A line of demarcation drew itself silently on the bed sheet, on the couch, at the dinner table. We came to respect its presence, realising how intrinsic it was to the architecture that kept us together.

It was just my body, he said. He no longer knew what to do with it.

But the rest of me was fine, he said, I was still his wife, we’re still together, we’ll remain together.

He thought I was a great cook. He loved whatever I offered him. He was always hungry and welcomed his plate with open arms, hugged it all the way to the dining table. He often invited his friends to feast on the delights I created in the kitchen. He didn’t notice when I did not join him at the dinner table but he thanked me for the meal afterwards.

He loved my voice. He often asked me to sing love songs in various languages for him, especially Arabic. He loved the warmth of its vowels. I sang for him with my eyes shut. Often the sound came from my eyes and they watered. He thought I was crying out of sadness. He shut his eyes to see the perfect face that gave birth to that voice.

He loved my friends and the life I created around us. He wanted it to last even when they were gone. He could not imagine what life would’ve been like had he not met me.

It was summer, when I laid next to him on the beach, waiting for his hand to reach for mine. I love you he said squinting at some girls walking by in their bikinis, spraying us with sand. I wore a new swimsuit that day. A one piece item I thought was quite flattering. It was modest and covered the bits that annoyed him. But the moment I put my hand in his hair, he confessed that he loved me more when he was away from me or I from him. And it was in my interest that we should stay apart more often so he could miss me and therefore love me more. For love can not be measured by the amount of time we spend together but by the intensity of longing for each other when we’re apart.

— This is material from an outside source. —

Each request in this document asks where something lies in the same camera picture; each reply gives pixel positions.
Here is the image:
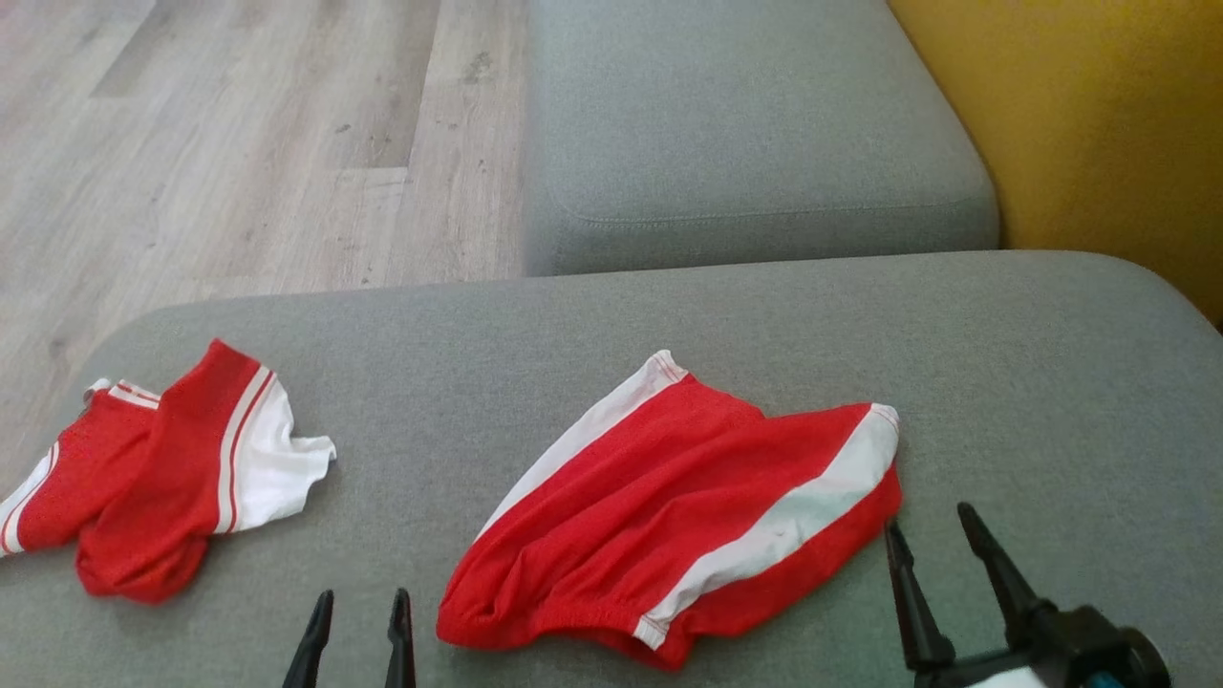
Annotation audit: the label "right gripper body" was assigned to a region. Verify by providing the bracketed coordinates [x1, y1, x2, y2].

Love ultimately is measured by our commitment to the length of the journey, he said.

As a measure of my commitment I offered to get rid of a few lines to smooth the turf between us, open some kind of path where we could walk closer together. I was prepared to erase the lines of laughter around my eyes if necessary, remove expressions of joy or sorrow. It could prove worthwhile for the kind of rapprochement I was hoping for. I was prepared to get rid of other obstacles. The cellulite on my thighs. It was a given, after all the beautiful dinners I cooked for him, all the large serves I ate trying to console myself when he was somewhere else trying to miss me, it was a given that cellulite would naturally accumulate, and become a major eyesore to anyone looking for an aesthetic experience within a partnership. I would be prepared to have all that cellulite sucked out, a one day procedure, worth the investment for the prospect of more happiness, for the prospect of more dinners together and less being on my own. If there was anything else that was causing discomfort, any beautification process to level the path between us, or to make the journey less arduous, I would be prepared to take it on. After all it was just my body, and what mattered was that he loved the rest of me and the memory of our life together.

There’s more to love than desire and sex and the need to be together. Love is the sharing of memories, memories of each other he said as he laid on one couch watching TV and I on the other watching him. The difference between love and indifference is commitment, the commitment to the memory. He held a photograph of me on our first date, in his wallet. He could not stop taking photographs of me that day, to freeze me in that moment and dare me to change.

As long as we end up side by side at the end of that journey, he said, each on his couch, each in his side of the bed, each in his own bed, each in his bedroom, in his house, his town, as long as we end up side by side, each in his or her dream of a happy marriage, then there’s no indifference.

I long to be in your dream, I said to him after one of his long absences.

That’s good to know, that’s exactly what love is all about, and we have to keep it alight, he said.

Adapted for performance by Barbara Campbell from a story by Loubna Haikal.